### To do
Lines from the beginning of the data below through the one containing "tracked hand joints" are to be printed exactly as they appear.

(Source records)
_ _ _ _ _ _ _
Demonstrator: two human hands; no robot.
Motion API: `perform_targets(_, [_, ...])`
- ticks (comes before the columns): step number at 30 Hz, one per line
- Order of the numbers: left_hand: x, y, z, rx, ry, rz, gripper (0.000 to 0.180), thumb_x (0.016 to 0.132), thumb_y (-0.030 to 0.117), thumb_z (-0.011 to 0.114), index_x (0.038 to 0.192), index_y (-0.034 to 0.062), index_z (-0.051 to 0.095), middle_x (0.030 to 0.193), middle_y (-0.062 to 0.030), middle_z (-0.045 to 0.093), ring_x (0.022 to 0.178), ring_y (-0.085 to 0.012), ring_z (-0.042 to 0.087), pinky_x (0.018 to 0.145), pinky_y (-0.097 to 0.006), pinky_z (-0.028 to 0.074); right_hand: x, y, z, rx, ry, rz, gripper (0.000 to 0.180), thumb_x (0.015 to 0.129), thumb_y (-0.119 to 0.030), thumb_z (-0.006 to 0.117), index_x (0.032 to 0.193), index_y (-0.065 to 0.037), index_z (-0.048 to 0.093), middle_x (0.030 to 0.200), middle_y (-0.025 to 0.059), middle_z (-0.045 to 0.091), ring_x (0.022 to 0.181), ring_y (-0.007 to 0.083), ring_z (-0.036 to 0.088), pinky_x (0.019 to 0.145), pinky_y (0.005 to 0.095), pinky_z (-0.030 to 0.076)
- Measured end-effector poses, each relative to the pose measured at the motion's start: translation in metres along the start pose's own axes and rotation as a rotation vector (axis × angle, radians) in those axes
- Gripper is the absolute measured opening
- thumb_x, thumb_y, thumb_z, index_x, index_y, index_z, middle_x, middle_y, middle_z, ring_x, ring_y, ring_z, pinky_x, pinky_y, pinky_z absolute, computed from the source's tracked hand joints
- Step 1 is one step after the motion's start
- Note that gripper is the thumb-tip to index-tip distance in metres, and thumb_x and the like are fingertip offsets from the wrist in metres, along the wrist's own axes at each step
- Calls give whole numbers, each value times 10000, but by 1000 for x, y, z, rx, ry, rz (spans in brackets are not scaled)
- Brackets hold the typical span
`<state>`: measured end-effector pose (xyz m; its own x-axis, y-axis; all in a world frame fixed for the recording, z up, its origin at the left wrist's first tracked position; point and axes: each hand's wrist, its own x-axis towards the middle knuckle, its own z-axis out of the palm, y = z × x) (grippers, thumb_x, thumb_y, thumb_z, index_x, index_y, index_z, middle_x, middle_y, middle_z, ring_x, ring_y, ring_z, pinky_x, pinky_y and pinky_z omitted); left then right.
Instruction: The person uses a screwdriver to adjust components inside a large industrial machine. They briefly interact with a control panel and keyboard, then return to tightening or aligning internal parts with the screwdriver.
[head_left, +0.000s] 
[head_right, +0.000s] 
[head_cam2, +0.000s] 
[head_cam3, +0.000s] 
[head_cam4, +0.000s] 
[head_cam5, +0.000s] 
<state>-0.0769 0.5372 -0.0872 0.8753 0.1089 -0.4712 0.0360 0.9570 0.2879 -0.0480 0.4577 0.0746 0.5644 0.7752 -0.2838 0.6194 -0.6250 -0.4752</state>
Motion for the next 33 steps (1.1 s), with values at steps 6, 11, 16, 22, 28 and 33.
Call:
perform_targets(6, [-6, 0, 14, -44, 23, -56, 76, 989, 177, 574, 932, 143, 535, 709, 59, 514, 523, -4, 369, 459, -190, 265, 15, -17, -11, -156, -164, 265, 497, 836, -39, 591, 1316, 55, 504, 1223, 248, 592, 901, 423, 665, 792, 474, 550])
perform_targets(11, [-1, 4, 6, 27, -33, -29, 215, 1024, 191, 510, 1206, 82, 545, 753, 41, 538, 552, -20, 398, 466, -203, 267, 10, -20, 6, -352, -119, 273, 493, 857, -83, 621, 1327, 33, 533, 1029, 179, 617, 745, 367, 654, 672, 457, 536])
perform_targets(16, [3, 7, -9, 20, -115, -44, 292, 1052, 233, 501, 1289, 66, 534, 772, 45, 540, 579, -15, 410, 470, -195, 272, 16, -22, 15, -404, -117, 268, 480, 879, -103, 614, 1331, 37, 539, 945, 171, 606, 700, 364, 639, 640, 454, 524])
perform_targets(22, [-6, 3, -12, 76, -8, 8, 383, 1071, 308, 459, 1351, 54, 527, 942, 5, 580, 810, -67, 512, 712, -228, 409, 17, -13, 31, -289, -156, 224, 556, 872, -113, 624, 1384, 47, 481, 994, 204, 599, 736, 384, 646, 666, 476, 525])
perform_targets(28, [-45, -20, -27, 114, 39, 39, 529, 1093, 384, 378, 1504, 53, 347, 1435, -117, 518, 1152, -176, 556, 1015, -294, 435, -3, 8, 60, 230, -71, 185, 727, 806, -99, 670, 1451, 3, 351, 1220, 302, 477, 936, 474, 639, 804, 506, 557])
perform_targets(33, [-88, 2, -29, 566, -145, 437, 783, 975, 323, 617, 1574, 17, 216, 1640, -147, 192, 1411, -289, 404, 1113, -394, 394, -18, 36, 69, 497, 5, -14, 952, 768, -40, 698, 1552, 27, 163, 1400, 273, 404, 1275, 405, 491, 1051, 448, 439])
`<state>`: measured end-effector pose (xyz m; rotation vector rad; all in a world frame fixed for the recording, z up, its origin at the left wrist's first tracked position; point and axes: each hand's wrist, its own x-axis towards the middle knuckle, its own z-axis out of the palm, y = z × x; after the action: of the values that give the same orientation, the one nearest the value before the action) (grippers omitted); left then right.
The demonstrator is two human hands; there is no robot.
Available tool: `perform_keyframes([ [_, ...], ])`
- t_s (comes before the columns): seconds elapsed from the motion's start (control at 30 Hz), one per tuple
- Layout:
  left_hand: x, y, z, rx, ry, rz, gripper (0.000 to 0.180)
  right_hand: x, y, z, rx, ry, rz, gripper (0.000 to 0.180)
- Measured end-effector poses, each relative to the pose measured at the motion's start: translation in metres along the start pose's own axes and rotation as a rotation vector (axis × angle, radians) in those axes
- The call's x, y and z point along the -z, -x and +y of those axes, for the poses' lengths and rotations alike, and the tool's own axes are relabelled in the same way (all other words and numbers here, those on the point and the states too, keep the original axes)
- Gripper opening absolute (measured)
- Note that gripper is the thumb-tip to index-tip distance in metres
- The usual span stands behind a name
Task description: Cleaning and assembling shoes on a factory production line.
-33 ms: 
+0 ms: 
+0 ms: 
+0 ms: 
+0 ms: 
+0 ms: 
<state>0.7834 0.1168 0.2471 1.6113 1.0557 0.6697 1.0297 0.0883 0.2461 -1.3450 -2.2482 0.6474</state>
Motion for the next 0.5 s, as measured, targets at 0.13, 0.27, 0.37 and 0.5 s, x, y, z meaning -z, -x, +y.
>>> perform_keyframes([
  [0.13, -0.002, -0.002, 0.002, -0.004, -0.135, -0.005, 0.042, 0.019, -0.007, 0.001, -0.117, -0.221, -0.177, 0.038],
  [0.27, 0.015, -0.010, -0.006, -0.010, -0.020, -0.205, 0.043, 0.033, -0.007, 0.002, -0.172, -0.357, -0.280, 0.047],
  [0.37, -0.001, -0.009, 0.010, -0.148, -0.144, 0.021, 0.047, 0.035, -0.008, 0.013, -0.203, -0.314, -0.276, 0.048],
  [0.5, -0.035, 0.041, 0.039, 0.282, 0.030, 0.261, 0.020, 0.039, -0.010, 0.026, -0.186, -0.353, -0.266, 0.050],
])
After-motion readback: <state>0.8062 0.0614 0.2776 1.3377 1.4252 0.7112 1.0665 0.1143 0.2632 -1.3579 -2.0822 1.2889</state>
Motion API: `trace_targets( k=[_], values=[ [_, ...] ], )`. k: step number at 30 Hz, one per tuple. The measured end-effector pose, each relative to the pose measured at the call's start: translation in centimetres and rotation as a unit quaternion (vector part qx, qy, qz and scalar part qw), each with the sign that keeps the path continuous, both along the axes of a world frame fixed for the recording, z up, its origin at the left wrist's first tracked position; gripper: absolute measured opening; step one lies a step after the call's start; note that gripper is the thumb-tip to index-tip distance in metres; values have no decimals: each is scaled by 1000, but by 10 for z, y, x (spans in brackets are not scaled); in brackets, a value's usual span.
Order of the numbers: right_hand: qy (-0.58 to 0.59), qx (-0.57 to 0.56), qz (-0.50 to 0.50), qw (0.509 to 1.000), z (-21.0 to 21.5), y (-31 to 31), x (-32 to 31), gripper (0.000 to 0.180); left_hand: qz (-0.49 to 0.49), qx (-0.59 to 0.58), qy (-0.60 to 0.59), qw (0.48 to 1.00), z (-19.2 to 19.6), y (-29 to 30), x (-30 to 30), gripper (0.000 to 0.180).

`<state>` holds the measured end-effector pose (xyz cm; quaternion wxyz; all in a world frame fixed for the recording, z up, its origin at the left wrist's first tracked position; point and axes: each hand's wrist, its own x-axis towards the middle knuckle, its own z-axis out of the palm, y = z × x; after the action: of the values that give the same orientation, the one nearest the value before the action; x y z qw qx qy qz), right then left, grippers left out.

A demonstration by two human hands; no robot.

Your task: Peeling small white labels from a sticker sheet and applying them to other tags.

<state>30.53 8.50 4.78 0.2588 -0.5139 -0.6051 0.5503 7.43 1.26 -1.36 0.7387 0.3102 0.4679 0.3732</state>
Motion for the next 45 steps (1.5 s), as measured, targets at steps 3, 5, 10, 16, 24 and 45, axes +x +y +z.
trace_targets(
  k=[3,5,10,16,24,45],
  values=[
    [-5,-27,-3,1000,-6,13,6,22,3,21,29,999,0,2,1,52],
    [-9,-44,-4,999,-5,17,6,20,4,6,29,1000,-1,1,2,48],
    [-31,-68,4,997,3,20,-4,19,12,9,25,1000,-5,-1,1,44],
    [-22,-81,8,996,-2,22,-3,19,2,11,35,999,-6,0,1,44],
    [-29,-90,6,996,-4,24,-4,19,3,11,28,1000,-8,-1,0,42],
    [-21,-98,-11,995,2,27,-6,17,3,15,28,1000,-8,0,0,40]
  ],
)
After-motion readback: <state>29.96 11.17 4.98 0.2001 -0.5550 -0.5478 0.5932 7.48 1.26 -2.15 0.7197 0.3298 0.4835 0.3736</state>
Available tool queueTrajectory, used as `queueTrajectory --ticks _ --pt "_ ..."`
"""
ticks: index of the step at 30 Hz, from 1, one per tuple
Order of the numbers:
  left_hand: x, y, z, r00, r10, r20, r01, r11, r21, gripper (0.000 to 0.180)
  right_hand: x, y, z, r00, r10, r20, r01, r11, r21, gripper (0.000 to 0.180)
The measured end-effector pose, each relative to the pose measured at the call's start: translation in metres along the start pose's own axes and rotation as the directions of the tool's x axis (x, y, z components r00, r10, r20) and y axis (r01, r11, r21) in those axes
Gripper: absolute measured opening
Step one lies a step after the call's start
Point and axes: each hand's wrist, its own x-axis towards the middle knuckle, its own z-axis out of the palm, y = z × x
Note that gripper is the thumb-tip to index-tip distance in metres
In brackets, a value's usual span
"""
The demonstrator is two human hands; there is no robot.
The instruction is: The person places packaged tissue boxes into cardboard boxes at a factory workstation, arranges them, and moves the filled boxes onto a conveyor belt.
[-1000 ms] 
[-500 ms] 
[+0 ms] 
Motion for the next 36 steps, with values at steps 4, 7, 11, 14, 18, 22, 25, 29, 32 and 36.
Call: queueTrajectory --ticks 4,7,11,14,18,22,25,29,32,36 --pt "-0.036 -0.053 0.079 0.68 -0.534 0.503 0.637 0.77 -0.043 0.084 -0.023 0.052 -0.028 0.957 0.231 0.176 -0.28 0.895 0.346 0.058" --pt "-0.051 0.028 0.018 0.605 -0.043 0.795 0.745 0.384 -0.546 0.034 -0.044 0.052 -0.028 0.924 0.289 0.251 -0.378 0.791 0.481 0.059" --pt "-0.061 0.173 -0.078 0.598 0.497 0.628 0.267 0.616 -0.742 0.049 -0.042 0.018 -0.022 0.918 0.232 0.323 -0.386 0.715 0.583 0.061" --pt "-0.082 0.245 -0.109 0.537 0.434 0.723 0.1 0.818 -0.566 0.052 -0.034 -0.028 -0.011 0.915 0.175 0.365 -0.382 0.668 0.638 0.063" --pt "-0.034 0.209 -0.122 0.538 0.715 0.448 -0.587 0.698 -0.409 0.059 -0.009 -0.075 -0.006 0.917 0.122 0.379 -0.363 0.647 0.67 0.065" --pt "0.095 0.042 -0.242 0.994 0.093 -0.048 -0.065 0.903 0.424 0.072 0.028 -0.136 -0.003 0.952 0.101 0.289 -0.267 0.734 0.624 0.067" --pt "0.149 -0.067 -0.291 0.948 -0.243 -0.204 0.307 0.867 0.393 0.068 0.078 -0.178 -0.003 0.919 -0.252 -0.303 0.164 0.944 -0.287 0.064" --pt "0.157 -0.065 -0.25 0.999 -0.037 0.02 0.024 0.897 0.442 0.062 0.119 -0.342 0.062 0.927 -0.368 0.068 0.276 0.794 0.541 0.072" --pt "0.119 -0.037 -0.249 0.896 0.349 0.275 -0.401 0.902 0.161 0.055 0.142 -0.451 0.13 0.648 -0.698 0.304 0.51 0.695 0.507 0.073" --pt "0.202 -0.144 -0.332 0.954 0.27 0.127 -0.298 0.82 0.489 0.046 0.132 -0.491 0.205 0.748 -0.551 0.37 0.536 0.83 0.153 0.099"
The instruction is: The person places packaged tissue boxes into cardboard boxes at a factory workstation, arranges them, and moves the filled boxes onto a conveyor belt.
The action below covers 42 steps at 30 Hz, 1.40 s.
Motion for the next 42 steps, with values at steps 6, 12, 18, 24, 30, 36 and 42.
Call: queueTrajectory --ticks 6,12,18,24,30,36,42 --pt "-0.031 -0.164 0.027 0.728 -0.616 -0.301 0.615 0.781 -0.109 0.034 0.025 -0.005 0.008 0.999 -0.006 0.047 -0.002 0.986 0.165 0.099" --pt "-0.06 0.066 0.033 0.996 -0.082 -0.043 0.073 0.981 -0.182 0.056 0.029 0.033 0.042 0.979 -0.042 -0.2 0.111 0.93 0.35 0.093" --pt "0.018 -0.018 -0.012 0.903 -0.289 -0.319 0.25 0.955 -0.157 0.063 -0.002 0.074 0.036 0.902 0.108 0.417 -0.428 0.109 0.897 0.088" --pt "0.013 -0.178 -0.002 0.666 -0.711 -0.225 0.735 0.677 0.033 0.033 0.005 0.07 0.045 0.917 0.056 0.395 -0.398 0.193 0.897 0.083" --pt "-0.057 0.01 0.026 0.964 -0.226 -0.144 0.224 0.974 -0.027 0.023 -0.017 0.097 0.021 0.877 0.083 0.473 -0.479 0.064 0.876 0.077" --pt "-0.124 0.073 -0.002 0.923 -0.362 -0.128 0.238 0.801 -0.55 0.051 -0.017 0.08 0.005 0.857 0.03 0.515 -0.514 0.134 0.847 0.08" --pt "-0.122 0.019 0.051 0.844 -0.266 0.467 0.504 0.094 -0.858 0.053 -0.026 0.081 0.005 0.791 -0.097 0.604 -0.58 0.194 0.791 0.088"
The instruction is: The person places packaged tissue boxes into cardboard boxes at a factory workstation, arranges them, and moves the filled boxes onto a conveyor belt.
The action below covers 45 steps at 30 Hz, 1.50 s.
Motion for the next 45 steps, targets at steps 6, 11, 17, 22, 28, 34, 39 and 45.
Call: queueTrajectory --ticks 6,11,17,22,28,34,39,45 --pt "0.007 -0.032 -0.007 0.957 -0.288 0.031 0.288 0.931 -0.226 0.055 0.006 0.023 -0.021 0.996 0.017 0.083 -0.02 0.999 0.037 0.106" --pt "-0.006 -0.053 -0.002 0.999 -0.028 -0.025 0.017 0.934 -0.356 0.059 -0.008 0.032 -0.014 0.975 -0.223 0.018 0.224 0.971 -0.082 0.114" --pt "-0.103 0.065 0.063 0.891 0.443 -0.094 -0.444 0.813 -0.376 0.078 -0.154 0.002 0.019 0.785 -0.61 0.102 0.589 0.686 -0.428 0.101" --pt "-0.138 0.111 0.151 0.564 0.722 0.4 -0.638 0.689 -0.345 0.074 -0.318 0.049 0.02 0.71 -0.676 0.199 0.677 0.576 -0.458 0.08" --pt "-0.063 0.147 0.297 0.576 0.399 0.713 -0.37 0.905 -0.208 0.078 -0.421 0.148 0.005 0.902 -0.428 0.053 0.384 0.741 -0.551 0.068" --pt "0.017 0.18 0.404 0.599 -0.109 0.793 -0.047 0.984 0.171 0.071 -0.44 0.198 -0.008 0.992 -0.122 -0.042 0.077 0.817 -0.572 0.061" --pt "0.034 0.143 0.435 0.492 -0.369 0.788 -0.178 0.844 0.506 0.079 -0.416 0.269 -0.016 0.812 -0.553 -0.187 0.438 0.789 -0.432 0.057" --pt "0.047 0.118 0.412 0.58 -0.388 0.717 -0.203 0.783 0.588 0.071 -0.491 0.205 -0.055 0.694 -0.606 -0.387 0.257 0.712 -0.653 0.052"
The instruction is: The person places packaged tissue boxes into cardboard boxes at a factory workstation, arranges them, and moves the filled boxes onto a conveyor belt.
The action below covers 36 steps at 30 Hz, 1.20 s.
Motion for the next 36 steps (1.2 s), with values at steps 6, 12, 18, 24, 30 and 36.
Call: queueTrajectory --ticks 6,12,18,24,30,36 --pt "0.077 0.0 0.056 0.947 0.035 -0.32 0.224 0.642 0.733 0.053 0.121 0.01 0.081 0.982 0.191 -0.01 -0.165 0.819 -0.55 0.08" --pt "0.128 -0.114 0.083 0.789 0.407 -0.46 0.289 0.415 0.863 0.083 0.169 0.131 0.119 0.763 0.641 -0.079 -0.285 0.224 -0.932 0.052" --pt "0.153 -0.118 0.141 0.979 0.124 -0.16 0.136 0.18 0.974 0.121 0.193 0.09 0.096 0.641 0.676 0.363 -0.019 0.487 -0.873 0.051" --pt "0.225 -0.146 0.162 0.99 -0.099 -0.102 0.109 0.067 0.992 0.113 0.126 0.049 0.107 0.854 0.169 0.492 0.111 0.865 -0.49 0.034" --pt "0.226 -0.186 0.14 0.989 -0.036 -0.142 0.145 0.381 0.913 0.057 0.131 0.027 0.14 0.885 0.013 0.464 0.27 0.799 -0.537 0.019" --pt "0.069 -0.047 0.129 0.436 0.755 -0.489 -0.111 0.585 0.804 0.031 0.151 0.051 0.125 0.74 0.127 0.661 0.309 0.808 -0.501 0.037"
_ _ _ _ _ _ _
### Your response
Demonstrator: two human hands; no robot.
Motion API: `perform_targets(_, [_, ...])`
- ticks (comes before the columns): step number at 30 Hz, one per line
- Order of the numbers: left_hand: x, y, z, rx, ry, rz, gripper (0.000 to 0.180), thumb_x (0.016 to 0.132), thumb_y (-0.030 to 0.117), thumb_z (-0.011 to 0.114), index_x (0.038 to 0.192), index_y (-0.034 to 0.062), index_z (-0.051 to 0.095), middle_x (0.030 to 0.193), middle_y (-0.062 to 0.030), middle_z (-0.045 to 0.093), ring_x (0.022 to 0.178), ring_y (-0.085 to 0.012), ring_z (-0.042 to 0.087), pinky_x (0.018 to 0.145), pinky_y (-0.097 to 0.006), pinky_z (-0.028 to 0.074); right_hand: x, y, z, rx, ry, rz, gripper (0.000 to 0.180), thumb_x (0.015 to 0.129), thumb_y (-0.119 to 0.030), thumb_z (-0.006 to 0.117), index_x (0.032 to 0.193), index_y (-0.065 to 0.037), index_z (-0.048 to 0.093), middle_x (0.030 to 0.200), middle_y (-0.025 to 0.059), middle_z (-0.045 to 0.091), ring_x (0.022 to 0.181), ring_y (-0.007 to 0.083), ring_z (-0.036 to 0.088), pinky_x (0.019 to 0.145), pinky_y (0.005 to 0.095), pinky_z (-0.030 to 0.076)
- Measured end-effector poses, each relative to the pose measured at the motion's start: translation in metres along the start pose's own axes and rotation as a rotation vector (axis × angle, radians) in those axes
- Gripper is the absolute measured opening
- thumb_x, thumb_y, thumb_z, index_x, index_y, index_z, middle_x, middle_y, middle_z, ring_x, ring_y, ring_z, pinky_x, pinky_y, pinky_z absolute, computed from the source's tracked hand joints

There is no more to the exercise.